Exercise prompt
Scan the lines below for the string "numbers" and copy every one that has it.

Given data
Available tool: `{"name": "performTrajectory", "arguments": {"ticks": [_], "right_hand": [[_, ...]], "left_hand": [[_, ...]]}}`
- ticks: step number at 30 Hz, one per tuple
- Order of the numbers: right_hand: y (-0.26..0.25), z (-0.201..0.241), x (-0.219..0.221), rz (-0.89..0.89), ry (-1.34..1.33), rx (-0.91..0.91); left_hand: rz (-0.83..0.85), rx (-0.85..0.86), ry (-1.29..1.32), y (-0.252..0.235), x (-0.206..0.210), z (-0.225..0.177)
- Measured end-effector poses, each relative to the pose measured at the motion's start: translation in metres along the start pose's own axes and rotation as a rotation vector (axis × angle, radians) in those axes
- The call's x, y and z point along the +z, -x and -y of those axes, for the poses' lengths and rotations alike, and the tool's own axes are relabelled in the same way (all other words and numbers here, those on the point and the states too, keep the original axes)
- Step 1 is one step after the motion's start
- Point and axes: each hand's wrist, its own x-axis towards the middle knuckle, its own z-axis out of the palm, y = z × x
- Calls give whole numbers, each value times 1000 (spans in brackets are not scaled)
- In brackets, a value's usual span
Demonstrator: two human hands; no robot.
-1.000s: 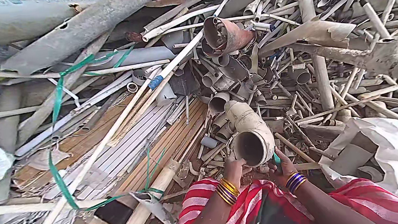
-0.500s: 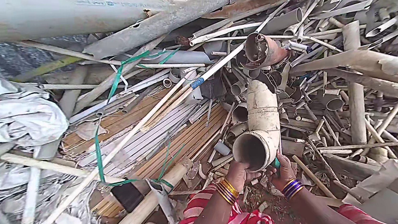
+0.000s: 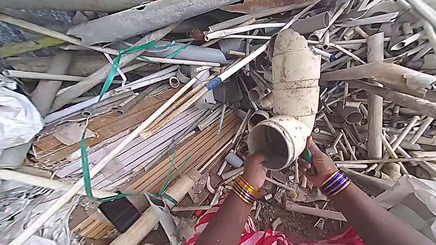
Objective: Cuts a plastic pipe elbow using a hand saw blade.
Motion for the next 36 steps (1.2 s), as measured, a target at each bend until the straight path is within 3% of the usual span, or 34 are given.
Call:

Expected answer
- Order of the numbers: right_hand: y (-0.26..0.25), z (-0.201..0.241), x (-0.219..0.221), rz (-0.89..0.89), ry (-1.34..1.33), rx (-0.91..0.91); left_hand: rz (-0.83..0.85), rx (-0.85..0.86), ry (-1.29..1.32), y (-0.252..0.235), x (-0.206..0.210), z (-0.225..0.177)
- The call's x, y and z point along the +z, -x and -y of those axes, for the poses' lengths and rotations alike, and the tool's own axes are relabelled in the same way (all other words and numbers here, those on the point and the states too, keep the original axes)
- Calls give whole numbers, each value times 1000 (spans in brackets are not scaled)

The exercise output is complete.